After nearly a month in Boise, Chris was transferred to Spaulding Rehabilitation Hospital in Boston where he started to learn that it doesn't really matter the road life leads us down, it's how we navigate our way that makes the difference.

He started working with physical, occupational, and speech therapists to regain his strength and, he hopes, walk again and turn his whispers into a full voice.

After almost a month at Spaulding, Chris's hard work was paying off—he was walking, even running, and his voice was stronger as words came more clearly to him. He was ready to return home. 

Months after his accident, Chris invited over the coworker that he was mountain biking with to fill in the holes in his memory. His coworker said Chris was on the trail just ahead of him. The two had just descended the steepest part of the trail, his coworker rounded a corner and found Chris lying face down on the earth unconscious, his face covered in blood. It looked like he had gone over his handlebars and his bike was off to the side, his helmet severely damaged on the left side. 

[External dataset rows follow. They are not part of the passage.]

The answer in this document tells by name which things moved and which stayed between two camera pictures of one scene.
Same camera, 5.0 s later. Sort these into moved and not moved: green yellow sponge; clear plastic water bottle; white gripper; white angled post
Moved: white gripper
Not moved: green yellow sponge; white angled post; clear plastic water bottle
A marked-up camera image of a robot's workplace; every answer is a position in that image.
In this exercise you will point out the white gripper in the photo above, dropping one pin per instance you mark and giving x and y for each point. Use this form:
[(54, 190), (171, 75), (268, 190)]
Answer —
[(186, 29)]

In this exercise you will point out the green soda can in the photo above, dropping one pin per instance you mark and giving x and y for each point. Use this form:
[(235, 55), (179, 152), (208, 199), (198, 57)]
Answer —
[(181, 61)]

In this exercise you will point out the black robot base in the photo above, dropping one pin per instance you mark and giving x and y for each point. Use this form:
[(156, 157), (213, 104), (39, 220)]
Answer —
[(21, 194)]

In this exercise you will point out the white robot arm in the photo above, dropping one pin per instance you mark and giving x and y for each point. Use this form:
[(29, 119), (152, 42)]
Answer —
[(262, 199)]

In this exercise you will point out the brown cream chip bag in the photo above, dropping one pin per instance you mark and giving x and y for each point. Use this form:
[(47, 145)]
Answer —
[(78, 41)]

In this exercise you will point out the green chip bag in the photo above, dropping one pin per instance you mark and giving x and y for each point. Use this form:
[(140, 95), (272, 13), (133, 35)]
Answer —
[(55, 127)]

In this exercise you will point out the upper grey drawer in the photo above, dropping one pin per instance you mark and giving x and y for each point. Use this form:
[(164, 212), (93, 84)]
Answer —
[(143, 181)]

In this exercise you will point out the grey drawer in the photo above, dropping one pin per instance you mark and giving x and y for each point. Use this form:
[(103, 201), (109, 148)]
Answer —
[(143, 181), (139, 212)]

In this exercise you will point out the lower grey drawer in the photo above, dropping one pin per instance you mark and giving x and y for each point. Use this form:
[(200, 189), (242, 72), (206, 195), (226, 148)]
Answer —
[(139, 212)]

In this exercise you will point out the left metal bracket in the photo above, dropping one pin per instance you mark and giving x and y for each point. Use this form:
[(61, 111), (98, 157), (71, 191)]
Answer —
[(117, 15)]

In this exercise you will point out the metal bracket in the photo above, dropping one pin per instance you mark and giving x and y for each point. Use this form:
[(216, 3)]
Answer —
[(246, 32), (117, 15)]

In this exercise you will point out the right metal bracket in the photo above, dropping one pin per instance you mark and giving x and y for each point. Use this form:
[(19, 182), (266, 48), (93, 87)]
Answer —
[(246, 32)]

The coworker got out his phone to dial 911 but had no reception so he dug into Chris's pocket, found his phone, and used it to call for help. It took rescue crews on ATVs an hour to reach the bikers. They carried Chris to a waiting helicopter. 

"He basically saved my life," Chris said. 

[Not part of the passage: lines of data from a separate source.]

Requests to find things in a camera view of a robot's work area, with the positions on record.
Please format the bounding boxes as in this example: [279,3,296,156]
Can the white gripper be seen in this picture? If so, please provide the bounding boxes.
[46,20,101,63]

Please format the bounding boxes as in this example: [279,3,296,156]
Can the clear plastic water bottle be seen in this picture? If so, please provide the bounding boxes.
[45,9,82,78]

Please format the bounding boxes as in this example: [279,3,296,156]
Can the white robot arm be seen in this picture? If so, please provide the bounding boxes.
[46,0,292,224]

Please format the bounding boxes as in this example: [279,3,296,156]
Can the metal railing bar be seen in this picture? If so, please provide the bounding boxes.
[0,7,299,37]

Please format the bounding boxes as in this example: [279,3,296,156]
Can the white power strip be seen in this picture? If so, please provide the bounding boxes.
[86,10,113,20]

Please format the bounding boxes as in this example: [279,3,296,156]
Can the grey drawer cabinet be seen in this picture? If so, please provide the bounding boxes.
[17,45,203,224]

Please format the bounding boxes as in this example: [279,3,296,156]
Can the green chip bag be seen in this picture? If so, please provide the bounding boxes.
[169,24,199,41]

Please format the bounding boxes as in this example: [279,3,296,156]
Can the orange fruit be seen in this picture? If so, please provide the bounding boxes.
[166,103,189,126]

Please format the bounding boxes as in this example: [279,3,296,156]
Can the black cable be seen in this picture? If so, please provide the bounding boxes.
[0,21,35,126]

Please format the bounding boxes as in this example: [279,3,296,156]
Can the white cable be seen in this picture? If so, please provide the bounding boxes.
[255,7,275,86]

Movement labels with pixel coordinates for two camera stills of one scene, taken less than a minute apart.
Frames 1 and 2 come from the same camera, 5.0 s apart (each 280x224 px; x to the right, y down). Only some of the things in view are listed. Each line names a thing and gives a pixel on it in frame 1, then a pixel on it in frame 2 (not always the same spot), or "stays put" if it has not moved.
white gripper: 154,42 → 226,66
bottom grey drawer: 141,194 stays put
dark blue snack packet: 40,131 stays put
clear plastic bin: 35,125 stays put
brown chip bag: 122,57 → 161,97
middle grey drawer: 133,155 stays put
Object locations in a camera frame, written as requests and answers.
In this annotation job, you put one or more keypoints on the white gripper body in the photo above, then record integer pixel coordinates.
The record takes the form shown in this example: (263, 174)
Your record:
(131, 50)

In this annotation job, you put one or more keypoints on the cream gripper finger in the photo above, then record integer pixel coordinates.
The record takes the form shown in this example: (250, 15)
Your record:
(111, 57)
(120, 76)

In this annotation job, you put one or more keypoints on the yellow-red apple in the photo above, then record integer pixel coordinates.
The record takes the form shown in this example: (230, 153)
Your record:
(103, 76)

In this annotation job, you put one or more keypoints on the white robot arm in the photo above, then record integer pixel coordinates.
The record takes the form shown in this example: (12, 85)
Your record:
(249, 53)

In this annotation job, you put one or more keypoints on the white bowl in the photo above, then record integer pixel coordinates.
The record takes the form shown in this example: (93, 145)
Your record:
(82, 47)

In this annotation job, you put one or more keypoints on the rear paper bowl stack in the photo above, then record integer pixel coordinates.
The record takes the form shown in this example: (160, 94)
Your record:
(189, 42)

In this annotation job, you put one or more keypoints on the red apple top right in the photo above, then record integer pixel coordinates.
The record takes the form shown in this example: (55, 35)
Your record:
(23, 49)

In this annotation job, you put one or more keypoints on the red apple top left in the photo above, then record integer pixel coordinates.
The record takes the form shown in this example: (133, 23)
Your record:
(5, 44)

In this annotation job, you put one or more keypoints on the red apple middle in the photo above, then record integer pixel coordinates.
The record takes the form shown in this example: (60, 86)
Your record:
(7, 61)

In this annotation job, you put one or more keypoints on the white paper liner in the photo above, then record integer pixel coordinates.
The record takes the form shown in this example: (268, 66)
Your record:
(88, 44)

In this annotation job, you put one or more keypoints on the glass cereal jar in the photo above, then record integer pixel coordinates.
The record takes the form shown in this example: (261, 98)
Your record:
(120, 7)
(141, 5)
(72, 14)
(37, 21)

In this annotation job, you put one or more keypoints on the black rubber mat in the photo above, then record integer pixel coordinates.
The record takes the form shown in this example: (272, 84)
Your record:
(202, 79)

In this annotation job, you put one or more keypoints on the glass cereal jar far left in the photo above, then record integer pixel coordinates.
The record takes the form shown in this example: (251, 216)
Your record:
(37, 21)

Seven months after his accident, Chris got back on a bike, something doctors had said he would never do again. He rides a little slower these days but that isn't necessarily a bad thing, according to his wife, Alex. She can now keep up with him and they enjoy riding together every week like they once did when they were dating 11 years ago. Chris's voice has changed, words are still sometimes jumbled and he fights to find the right ones, but he is doing well. 

A neurologist told Chris, "Once you've seen one brain injury, you've seen one brain injury."

There is no textbook recovery for the trauma that a brain goes through and even though Chris is not the same person he once was, Alex said he is still the man she married. 

"Chris is still himself if not on steroids," Alex explained. "Lucky for me and everyone who loves Chris, Chris is Chris but even more so Chris. I always tell everyone that Chris is the most kind and caring and loving person I know and then he just is a genuine soul that loves and cares about people." 

Alex said that hasn't changed; it's been magnified.

For Chris and Alex, this experience has shown them so much: a caring community of family and friends, the hard things others have been through but rarely share, and, it has helped Chris find himself.

Feeling so indebted to the health care professionals that helped him recover, Chris is taking a sharp career path. He's enrolled at the University of New England and hopes to become a nurse. 

"Your life may be different but ... something that I've come to terms with was this is the new me."